Fig. 2. Governance model for community standards of digital community.

The federated governance model is likely to be the most scalable for digital communities involving content curation and moderation. The federated governance model [Reference Handy26] is most likely to address the paradox encountered by fast-growing digital communities struggling between power and control, between check and balance, being simultaneously big and small, being simultaneously global and local, and being simultaneously centralized and distributed. Fully substantiating the federated governance model requires lowering the center of gravity of decision process, creating interdependency among stakeholders to spread the power around and avoid the risks of a central bureaucracy, creating a common law (such as the community standard) as the uniform way of doing business within the digital community, and keeping management, monitoring, and governance in segregated units to ensure check and balance [Reference Handy26]. ESIPFED [Reference Freuder, Ledley and Dahlman27] is a successful example of such a digital community with a federated governance model. The Federation of Earth Science Information Partners was founded in 1998 by NASA in response to a National Research Council (NRC) review of the Earth Observation System Data and Information System. The NRC called on NASA to develop a new, distributed structure that would be operated and managed by the earth science community that would include those responsible for all elements of earth observation, including observation and research, application and education. This digital community has grown to more than 100 partners from the original 24 and has a self-contained community model for creating, curating, dissemination, and consumption of earth science-related digital content.

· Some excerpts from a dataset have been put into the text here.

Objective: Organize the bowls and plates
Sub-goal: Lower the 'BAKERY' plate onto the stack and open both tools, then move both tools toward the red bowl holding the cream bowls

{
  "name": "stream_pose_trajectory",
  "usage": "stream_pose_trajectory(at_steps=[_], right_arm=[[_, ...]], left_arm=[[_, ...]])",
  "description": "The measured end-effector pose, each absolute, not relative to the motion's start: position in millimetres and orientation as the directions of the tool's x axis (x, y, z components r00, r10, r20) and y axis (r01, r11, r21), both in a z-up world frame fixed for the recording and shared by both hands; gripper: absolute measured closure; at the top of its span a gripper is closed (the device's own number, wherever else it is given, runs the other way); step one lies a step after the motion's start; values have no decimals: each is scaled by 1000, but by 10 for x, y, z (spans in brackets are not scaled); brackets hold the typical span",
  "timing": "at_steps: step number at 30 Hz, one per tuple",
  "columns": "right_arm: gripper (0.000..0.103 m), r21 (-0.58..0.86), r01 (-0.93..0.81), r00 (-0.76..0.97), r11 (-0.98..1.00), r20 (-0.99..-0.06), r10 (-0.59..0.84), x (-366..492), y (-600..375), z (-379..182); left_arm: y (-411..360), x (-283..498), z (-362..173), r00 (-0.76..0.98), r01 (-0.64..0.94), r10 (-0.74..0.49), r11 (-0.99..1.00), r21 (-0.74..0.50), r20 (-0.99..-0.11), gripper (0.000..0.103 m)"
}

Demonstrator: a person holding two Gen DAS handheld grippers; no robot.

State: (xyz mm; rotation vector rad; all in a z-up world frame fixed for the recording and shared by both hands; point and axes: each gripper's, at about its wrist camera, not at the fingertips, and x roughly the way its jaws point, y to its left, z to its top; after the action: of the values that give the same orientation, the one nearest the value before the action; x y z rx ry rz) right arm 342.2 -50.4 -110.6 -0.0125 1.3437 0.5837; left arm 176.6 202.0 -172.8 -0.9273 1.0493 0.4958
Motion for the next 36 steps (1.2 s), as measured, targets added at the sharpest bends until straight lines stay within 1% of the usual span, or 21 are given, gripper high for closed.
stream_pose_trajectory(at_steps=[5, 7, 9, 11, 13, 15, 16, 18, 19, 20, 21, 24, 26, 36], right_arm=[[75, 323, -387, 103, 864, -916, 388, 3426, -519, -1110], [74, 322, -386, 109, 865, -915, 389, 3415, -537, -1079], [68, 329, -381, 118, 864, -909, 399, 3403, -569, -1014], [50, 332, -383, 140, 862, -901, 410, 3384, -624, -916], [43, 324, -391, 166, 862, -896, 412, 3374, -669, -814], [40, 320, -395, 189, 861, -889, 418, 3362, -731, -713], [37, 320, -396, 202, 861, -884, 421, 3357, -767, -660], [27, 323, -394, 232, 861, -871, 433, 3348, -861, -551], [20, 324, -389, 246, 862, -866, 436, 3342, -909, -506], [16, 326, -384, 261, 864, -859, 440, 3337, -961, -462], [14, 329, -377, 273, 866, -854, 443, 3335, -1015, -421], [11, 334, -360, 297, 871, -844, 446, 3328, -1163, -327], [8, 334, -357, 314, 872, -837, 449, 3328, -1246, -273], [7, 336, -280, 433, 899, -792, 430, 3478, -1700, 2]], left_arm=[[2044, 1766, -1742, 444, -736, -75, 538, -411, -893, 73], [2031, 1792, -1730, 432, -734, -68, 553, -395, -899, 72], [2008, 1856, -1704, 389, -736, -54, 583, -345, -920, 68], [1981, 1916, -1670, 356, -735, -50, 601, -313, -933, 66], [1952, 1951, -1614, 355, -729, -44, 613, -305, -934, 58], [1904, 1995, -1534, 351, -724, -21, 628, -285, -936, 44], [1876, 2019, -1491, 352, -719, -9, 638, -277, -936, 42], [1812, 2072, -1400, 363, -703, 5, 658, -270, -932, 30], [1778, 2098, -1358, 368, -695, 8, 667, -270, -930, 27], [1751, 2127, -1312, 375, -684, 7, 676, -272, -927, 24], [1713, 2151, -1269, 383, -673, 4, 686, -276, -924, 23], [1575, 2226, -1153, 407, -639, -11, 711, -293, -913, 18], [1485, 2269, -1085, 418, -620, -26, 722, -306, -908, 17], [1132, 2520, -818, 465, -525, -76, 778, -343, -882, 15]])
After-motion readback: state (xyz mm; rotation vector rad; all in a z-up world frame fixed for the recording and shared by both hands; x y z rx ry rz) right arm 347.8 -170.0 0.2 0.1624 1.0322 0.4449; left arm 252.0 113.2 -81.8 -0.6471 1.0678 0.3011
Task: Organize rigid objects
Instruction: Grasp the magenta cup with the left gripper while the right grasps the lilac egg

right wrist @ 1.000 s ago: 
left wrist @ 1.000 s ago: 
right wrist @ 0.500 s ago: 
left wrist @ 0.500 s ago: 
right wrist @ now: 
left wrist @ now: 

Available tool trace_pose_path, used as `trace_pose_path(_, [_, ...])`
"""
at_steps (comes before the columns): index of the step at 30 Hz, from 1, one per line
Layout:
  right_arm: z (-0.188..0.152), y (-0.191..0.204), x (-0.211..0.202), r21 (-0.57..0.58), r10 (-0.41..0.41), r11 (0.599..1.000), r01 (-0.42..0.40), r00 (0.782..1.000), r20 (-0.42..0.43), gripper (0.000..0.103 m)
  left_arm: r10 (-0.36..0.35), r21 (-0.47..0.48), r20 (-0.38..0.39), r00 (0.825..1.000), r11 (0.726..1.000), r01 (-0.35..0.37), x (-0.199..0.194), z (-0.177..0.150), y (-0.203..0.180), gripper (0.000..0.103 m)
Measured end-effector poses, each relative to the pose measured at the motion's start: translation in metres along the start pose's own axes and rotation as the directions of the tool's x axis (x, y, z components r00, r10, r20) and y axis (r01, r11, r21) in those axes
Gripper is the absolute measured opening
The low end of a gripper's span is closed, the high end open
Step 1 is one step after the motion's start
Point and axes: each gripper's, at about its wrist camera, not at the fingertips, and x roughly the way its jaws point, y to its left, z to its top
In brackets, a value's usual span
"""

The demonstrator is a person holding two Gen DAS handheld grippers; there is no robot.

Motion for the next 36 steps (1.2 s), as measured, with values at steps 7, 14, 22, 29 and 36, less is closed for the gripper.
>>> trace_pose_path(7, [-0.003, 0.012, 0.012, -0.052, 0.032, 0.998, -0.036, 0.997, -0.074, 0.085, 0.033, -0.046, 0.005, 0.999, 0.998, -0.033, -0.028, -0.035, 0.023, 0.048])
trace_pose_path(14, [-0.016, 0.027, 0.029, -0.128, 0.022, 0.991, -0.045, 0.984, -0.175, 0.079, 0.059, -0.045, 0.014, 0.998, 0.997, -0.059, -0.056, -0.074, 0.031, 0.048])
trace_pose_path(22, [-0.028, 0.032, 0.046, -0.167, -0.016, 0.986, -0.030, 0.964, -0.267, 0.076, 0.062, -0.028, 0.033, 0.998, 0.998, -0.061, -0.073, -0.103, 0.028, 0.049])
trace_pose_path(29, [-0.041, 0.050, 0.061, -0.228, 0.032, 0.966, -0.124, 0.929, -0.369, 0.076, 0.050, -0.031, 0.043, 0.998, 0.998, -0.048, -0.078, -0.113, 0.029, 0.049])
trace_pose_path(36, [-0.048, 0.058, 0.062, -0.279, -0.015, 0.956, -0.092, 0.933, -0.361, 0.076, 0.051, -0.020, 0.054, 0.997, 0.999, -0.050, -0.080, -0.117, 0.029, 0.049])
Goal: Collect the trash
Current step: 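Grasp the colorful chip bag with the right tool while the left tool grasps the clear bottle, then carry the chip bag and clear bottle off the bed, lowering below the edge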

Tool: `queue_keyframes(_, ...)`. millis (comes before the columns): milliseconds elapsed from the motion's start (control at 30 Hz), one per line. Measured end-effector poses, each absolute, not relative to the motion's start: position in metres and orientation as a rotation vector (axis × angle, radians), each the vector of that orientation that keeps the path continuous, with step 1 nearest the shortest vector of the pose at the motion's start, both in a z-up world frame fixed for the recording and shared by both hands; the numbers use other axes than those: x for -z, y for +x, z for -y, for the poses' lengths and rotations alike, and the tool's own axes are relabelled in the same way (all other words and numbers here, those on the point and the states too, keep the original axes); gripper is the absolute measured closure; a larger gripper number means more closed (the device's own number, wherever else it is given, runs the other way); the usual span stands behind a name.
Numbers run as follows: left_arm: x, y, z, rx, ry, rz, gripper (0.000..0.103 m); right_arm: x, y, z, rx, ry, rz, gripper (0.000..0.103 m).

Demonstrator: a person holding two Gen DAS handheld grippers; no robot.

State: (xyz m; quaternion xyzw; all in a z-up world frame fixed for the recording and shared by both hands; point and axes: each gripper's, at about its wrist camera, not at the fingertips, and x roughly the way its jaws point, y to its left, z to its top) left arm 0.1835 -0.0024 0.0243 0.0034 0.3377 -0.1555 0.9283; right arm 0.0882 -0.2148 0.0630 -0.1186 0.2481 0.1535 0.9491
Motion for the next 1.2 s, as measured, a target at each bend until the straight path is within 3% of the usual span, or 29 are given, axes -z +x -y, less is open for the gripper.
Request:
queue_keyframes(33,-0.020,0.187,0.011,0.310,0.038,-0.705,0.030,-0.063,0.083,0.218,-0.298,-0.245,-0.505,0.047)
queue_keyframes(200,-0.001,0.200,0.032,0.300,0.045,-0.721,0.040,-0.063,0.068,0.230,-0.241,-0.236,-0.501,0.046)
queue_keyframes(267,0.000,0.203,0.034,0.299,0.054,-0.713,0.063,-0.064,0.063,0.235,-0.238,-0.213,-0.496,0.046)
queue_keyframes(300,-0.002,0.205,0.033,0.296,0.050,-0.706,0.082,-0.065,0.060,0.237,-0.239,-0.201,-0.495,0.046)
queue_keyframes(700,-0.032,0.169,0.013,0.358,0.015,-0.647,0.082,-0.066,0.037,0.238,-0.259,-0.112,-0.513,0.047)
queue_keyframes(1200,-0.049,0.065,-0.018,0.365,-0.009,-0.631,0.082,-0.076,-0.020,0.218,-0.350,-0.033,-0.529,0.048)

Check and balance is an essential part of digital communities. The assurance process shown in Fig. 2 includes a due process for investigation and remediation of those decisions made during the curation and moderation process as members of the community may raise concerns for the curation or moderation process. The conclusion from the investigation or remediation may include updating the rules or even the policies.

Through the governance model, each digital community sets up its community standards, its content sharing policy (for user-generated content), and a set of rules to enforce the policies. Using Facebook as an example, the community standard on Bullying and Harassment (https://www.facebook.com/communitystandards#bullying-and-harassment) is as follows:

We don't tolerate bullying or harassment. We allow you to speak freely on matters and people of public interest, but remove content that appears to purposefully target private individuals with the intention of degrading or shaming them.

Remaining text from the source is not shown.